• _Work to complete_
Pull out all lines from the listing below in which the word "black" appears.
----- Data listing -----
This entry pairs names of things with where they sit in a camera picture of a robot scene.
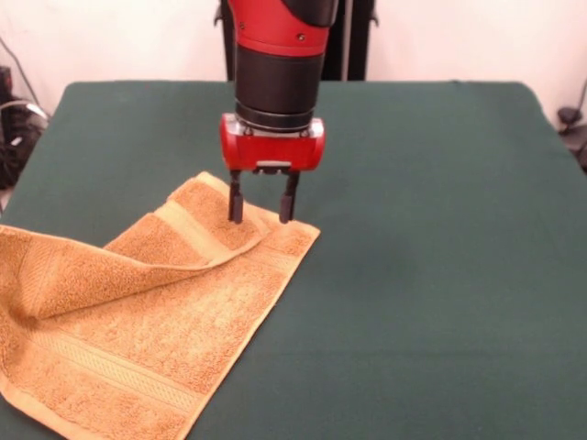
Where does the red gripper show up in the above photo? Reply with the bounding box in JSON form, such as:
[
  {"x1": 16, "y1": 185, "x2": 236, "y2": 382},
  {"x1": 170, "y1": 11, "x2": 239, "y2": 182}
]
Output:
[{"x1": 218, "y1": 113, "x2": 327, "y2": 226}]

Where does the tan terry towel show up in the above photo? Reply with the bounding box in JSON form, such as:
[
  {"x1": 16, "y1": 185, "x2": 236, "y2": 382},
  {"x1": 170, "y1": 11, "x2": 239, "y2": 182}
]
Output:
[{"x1": 0, "y1": 171, "x2": 321, "y2": 440}]

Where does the dark green table cloth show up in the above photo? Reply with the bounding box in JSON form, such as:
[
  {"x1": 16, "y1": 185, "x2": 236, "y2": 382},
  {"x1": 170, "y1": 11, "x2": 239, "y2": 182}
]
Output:
[{"x1": 0, "y1": 80, "x2": 587, "y2": 440}]

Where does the black equipment pile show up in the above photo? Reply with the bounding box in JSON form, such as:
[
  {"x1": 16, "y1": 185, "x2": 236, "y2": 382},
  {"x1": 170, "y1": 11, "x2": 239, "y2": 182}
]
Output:
[{"x1": 0, "y1": 66, "x2": 50, "y2": 190}]

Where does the black stand base foot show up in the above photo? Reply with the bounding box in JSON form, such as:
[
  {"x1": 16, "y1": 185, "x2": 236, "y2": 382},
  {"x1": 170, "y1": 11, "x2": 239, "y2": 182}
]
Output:
[{"x1": 557, "y1": 105, "x2": 587, "y2": 173}]

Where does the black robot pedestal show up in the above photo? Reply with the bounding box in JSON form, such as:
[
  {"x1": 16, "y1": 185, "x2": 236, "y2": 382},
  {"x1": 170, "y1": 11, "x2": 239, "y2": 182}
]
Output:
[{"x1": 211, "y1": 0, "x2": 378, "y2": 83}]

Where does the thin grey cable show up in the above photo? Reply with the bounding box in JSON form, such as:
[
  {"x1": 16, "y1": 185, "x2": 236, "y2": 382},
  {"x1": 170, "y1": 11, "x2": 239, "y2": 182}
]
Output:
[{"x1": 0, "y1": 35, "x2": 50, "y2": 121}]
-----
• _The completed task_
Where does the black equipment pile show up in the above photo? Reply with the bounding box in JSON form, such as:
Where does the black stand base foot show up in the above photo? Reply with the bounding box in JSON form, such as:
Where does the black robot pedestal show up in the above photo? Reply with the bounding box in JSON form, such as:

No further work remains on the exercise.